The persistent shortage of triple-A rated assets partly reflects a political dispute within the 19-country eurozone over whether to issue bonds backed by the bloc as a whole.
That would boost the amount of risk-free securities in circulation but is disliked by Germany and other countries, who see it as a back door to mutualising debt obligations among member states with vastly different debt burdens.
Numerous factors, from a scaling-back of rate-rise expectations to growth and political risks, are accelerating demand for safe assets.

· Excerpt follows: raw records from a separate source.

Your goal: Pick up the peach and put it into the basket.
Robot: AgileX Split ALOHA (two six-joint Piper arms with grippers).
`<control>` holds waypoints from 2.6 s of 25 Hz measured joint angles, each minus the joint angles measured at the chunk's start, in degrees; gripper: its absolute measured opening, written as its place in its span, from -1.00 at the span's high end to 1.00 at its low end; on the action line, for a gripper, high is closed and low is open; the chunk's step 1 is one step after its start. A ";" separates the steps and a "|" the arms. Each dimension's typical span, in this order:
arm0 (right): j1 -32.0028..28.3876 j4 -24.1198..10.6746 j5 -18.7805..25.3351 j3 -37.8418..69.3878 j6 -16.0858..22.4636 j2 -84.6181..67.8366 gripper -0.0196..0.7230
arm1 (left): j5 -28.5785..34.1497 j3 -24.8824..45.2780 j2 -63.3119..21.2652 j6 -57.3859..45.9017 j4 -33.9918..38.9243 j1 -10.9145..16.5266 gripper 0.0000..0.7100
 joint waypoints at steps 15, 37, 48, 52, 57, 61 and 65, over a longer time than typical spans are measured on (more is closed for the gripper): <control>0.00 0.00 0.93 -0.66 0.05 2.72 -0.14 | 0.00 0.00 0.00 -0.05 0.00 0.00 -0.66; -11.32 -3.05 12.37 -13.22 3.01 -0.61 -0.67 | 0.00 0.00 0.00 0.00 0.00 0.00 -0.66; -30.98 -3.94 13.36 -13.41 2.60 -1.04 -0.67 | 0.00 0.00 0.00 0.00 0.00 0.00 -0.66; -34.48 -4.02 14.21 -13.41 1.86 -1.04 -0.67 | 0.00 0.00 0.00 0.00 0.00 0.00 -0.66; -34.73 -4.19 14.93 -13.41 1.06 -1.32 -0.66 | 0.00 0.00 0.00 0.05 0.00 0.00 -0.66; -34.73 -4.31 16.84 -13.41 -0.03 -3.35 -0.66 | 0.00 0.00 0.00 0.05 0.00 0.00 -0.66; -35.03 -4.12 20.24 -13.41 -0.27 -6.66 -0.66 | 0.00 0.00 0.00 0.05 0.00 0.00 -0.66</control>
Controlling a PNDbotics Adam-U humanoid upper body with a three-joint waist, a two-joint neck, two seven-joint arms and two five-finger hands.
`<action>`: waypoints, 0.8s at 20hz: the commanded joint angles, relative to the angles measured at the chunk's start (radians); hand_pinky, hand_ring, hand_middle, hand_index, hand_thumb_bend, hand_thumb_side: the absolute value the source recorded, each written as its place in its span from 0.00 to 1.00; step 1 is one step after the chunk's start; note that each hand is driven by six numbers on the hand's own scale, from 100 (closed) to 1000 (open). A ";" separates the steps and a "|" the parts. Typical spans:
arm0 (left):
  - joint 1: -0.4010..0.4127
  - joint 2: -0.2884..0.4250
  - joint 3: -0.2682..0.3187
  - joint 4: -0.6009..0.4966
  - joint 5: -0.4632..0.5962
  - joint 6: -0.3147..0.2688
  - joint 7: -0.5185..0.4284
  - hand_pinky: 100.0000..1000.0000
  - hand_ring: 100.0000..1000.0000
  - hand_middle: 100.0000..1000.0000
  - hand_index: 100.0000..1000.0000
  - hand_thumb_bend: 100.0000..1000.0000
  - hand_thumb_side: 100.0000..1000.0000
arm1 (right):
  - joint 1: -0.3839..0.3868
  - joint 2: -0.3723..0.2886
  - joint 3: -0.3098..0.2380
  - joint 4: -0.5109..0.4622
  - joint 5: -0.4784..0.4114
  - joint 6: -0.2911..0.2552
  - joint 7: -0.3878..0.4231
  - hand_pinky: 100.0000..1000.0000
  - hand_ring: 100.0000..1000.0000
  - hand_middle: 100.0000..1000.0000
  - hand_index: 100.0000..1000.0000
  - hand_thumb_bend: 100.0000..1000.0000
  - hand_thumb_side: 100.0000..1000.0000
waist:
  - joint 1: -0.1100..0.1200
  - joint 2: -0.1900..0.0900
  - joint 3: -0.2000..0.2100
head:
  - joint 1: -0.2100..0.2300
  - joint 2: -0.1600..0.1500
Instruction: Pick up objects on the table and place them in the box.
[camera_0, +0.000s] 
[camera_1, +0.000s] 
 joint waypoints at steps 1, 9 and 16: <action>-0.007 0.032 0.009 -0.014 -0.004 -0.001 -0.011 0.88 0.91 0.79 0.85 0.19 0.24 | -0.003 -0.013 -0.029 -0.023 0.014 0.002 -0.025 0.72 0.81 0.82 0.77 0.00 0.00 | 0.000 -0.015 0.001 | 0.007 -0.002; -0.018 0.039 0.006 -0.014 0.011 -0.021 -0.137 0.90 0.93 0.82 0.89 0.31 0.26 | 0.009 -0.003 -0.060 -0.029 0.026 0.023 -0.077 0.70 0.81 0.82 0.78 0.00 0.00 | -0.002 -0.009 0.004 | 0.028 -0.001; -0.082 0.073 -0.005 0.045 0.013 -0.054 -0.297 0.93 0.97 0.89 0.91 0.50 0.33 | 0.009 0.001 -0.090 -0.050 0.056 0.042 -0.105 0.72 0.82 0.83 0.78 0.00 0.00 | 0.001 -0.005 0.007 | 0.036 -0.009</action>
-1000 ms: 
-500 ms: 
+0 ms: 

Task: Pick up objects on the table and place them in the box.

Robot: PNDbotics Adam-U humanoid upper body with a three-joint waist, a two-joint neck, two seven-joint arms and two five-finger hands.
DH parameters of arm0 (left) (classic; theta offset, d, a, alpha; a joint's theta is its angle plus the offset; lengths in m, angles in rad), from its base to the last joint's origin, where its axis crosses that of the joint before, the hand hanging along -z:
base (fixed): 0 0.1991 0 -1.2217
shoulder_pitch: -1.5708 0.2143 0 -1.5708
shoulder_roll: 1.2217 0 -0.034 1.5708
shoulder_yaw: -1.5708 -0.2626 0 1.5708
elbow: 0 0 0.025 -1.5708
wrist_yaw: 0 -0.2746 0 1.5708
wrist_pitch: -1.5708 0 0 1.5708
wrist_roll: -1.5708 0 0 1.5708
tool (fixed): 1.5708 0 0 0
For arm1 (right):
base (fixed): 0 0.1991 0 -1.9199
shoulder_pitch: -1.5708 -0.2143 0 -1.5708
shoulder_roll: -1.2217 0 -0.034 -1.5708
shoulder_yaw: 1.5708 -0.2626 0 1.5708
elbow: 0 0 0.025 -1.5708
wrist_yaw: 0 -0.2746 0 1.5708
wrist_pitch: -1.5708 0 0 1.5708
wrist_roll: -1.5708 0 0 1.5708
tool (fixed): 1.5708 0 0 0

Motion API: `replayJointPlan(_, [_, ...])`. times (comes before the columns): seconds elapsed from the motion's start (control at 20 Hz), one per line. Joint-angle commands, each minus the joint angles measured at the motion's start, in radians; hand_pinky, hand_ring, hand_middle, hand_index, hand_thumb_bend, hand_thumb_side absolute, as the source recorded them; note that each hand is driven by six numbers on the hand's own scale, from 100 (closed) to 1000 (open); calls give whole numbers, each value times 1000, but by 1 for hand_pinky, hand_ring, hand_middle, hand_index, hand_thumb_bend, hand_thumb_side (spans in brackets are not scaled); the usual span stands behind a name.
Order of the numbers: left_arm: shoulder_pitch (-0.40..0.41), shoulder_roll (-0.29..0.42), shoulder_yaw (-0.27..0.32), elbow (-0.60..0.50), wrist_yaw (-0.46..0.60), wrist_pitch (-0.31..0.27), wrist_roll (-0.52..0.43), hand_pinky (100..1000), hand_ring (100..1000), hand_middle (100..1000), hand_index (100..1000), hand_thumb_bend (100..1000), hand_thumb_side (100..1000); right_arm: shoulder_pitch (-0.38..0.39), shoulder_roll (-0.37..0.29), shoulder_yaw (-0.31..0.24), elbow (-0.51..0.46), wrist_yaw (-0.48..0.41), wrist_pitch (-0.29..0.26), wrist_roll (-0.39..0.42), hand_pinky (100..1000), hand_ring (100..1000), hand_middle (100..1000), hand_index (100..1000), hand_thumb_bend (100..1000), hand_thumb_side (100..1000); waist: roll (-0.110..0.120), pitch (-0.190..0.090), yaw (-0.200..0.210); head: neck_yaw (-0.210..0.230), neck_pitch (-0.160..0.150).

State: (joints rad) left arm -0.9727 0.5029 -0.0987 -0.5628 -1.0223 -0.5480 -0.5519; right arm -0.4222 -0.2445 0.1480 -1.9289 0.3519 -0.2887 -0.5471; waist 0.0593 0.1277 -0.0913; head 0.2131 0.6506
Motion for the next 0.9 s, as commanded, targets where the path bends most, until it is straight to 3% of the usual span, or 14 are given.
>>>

But triple-A-rated governments like Germany and Netherlands are running budget surpluses and so have less need to borrow than in the past.
That imbalance has pushed Germany's 10-year yield to just 0.2 percent, even after the ECB stepped out of the market two months ago.
Investors' scramble for top-rated assets can have damaging consequences. For one, unnaturally low yields distort the bond market's capacity to act as a signalling tool on the economy. Another worry is the possibility of a squeeze on repo markets, where this debt is used as collateral by banks and businesses trying to raise cash.
Repos, or repurchase agreements, are viewed as the plumbing of the financial system. What many fear is a repeat of the funding market squeeze seen in early 2017, when looming French elections sparked a dash for German debt, exacerbating a shortage of short-dated bonds.
A repo market squeeze due to collateral shortages remains a concern, said Godfried de Vidts, senior advisor to the Repo and Collateral Council at the International Capital Market Association (ICMA), a lobby group. Pressure on the market has currently eased, he said.
With ECB bond-buying, or QE, at an end, German five-year debt yields should be about 44 basis points above current levels of minus 0.31 percent, according to Richard McGuire, Rabobank's head of fixed income.
This "QE premium" has barely budged since December, just as ECB buying ended, McGuire said.
"That means the loss of (ECB) demand ... has been perfectly offset by investors looking for safety," he added.
"So when investors said that yields should rise because the ECB won't be buying anymore, they are clapping with one hand because in actual fact other investors have just moved into where the ECB was."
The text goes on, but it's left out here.